• _ABOUT THIS TASK_
The data should be restated word for word, in full.

= = = = =

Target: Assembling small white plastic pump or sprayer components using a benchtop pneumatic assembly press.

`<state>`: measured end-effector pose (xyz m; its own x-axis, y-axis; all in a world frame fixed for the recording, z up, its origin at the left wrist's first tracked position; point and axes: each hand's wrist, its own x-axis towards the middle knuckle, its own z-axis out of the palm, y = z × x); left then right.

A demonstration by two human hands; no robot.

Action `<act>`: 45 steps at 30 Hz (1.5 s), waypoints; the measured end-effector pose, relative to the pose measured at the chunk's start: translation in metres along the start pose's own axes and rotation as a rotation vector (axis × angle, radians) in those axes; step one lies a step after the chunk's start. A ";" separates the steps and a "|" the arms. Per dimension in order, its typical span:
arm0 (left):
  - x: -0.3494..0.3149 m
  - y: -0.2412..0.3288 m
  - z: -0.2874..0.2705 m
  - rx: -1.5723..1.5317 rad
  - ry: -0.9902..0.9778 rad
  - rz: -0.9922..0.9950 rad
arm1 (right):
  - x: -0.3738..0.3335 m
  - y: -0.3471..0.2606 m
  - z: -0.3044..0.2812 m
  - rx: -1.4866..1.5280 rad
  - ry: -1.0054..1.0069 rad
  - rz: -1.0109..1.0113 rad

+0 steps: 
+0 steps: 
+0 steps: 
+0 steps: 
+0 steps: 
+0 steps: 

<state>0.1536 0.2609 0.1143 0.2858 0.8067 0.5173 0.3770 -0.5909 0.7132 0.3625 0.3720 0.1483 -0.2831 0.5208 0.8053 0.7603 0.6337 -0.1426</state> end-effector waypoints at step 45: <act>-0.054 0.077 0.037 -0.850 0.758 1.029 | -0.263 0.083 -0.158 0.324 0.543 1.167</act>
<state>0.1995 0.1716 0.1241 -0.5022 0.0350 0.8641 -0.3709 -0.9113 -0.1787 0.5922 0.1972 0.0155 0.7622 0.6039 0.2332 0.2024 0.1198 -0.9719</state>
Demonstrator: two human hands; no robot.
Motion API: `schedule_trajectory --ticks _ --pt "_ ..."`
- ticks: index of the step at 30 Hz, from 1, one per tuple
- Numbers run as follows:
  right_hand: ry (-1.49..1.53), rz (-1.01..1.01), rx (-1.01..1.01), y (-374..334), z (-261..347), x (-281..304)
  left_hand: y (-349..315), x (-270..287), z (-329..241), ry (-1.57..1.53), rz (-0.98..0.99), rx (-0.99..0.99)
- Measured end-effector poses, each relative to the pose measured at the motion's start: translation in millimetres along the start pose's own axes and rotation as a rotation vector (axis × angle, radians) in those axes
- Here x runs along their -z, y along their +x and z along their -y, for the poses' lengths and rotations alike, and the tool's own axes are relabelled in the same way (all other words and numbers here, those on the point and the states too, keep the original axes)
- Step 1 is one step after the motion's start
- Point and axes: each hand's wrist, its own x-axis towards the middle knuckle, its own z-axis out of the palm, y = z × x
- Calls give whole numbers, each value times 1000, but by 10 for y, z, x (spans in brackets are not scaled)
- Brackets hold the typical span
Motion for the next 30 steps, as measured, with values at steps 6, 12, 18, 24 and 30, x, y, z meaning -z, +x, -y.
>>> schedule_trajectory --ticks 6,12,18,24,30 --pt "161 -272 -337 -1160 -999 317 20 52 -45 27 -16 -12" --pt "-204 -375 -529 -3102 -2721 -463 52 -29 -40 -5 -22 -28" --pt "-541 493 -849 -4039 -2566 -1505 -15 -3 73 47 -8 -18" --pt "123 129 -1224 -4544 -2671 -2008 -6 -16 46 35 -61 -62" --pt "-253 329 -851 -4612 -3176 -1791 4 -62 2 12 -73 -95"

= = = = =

• _REPLY TO THE EXERCISE_
Target: Assembling small white plastic pump or sprayer components using a benchtop pneumatic assembly press.

`<state>`: measured end-effector pose (xyz m; its own x-axis, y-axis; all in a world frame fixed for the recording, z up, its origin at the left wrist's first tracked position; point and axes: each hand's wrist, its own x-axis towards the middle knuckle, its own z-axis out of the palm, y = z × x); left then right.

A demonstration by two human hands; no robot.

Action `<act>`: 45 steps at 30 Hz (1.5 s), waypoints; the measured end-effector pose, relative to the pose measured at the chunk's start: translation in metres along the start pose's own axes and rotation as a rotation vector (axis × angle, radians) in those axes; step one lies a step after the chunk's start. A ";" separates the steps and a "|" the arms. Per dimension in order, its typical span:
arm0 (left):
  - x: -0.3494..0.3149 m
  - y: -0.2412..0.3288 m
  - z: -0.2874..0.2705 m
  - rx: -1.5723..1.5317 rad
  - ry: -0.9902..0.9778 rad
  - rz: -0.9922..0.9950 rad
arm1 (right):
  - x: -0.3738..0.3335 m
  - y: -0.3471..0.2606 m
  - z: -0.3044..0.2812 m
  - rx: -1.4866..1.5280 rad
  - ry: -1.0054..1.0069 rad
  - rz: -1.0109..1.0113 rad

+0 steps: 
+0 steps: 
+0 steps: 
+0 steps: 
+0 steps: 
+0 steps: 

<state>0.1536 0.2609 0.1143 0.2858 0.8067 0.5173 0.3770 -0.5909 0.7132 0.3625 0.3720 0.1483 -0.2831 0.5208 0.8053 0.7603 0.6337 -0.1426</state> end-effector waypoints at step 45: <act>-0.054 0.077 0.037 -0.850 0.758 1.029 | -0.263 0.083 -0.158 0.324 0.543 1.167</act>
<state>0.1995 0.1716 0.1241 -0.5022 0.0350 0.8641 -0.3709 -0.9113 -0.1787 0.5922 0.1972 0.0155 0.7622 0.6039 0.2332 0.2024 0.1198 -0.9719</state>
Demonstrator: two human hands; no robot.
Motion API: `schedule_trajectory --ticks _ --pt "_ ..."`
- ticks: index of the step at 30 Hz, from 1, one per tuple
- Numbers run as follows:
  right_hand: ry (-1.49..1.53), rz (-1.01..1.01), rx (-1.01..1.01), y (-374..334), z (-261..347), x (-281..304)
  left_hand: y (-349..315), x (-270..287), z (-329..241), ry (-1.57..1.53), rz (-0.98..0.99), rx (-0.99..0.99)
- Measured end-effector poses, each relative to the pose measured at the motion's start: translation in millimetres along the start pose's own axes and rotation as a rotation vector (axis × angle, radians) in those axes
- Here x runs along their -z, y along their +x and z along their -y, for the poses' lengths and rotations alike, and the tool's own axes are relabelled in the same way (all other words and numbers here, those on the point and the states too, keep the original axes)
- Step 1 is one step after the motion's start
- Point and axes: each hand's wrist, its own x-axis towards the middle knuckle, its own z-axis out of the palm, y = z × x
- Calls give whole numbers, each value times 1000, but by 10 for y, z, x (spans in brackets are not scaled)
- Brackets hold the typical span
Motion for the next 30 steps, as measured, with values at steps 6, 12, 18, 24 and 30, x, y, z meaning -z, +x, -y.
>>> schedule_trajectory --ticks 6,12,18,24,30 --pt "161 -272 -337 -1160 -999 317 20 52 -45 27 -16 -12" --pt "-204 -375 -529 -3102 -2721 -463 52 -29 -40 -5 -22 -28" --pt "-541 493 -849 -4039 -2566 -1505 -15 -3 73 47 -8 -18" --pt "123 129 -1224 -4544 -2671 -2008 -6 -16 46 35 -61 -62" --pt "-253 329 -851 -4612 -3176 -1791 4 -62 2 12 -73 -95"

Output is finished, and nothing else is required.